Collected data
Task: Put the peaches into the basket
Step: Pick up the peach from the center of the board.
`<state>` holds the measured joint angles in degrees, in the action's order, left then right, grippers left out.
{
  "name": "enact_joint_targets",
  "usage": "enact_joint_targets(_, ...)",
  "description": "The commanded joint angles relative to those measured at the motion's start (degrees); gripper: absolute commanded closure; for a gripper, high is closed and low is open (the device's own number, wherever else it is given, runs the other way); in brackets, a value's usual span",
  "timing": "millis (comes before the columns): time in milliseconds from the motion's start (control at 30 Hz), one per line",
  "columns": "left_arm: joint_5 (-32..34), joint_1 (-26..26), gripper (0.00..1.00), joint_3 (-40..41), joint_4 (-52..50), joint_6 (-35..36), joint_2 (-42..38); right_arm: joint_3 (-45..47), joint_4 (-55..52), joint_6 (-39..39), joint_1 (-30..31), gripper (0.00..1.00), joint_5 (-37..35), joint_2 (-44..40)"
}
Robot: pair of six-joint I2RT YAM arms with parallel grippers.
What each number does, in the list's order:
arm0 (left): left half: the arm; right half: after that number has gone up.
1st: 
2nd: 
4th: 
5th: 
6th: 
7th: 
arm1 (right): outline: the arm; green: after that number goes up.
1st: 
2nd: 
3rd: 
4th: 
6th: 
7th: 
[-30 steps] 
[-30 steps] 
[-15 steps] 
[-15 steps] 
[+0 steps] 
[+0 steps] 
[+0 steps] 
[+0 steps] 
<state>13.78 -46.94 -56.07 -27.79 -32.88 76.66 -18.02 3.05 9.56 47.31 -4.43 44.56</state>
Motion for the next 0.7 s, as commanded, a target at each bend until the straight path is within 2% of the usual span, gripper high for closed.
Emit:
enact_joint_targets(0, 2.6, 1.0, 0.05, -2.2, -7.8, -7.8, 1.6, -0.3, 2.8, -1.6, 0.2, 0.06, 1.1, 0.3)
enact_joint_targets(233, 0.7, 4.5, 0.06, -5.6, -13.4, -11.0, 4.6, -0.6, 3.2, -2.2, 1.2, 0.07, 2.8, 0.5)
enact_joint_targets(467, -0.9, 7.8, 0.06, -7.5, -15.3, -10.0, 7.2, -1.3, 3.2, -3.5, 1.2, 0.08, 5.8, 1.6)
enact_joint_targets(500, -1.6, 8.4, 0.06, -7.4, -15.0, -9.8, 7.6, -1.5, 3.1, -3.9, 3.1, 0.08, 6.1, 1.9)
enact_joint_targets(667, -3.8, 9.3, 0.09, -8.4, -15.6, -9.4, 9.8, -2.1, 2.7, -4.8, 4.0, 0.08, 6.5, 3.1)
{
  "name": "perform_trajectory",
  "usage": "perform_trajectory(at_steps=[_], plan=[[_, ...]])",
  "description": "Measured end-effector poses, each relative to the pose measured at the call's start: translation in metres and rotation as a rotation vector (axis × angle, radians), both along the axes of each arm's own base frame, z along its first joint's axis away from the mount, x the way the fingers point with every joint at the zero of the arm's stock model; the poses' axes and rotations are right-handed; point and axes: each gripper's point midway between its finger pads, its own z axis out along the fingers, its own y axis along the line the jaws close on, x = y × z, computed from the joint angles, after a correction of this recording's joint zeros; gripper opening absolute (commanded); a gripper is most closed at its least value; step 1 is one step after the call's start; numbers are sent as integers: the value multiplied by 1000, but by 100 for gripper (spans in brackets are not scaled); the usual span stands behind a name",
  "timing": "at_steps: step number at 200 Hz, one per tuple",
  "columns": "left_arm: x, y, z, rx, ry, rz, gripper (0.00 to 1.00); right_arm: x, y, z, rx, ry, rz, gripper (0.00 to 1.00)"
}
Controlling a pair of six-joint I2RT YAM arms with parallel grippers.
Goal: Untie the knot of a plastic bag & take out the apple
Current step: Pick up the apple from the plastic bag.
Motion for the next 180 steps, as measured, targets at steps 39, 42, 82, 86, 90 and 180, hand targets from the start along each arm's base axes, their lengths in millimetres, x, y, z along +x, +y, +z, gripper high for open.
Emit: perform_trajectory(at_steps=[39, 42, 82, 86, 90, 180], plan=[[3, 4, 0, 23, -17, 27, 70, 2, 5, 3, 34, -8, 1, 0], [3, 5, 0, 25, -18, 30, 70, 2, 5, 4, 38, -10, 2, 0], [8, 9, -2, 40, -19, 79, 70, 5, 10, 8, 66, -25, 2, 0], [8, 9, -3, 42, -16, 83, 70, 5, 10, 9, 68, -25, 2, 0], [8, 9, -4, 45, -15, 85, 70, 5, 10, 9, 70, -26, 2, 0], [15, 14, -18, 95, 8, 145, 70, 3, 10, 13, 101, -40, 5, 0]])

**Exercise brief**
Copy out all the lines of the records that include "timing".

**Written response**
  "timing": "millis (comes before the columns): time in milliseconds from the motion's start (control at 30 Hz), one per line",
  "timing": "at_steps: step number at 200 Hz, one per tuple",

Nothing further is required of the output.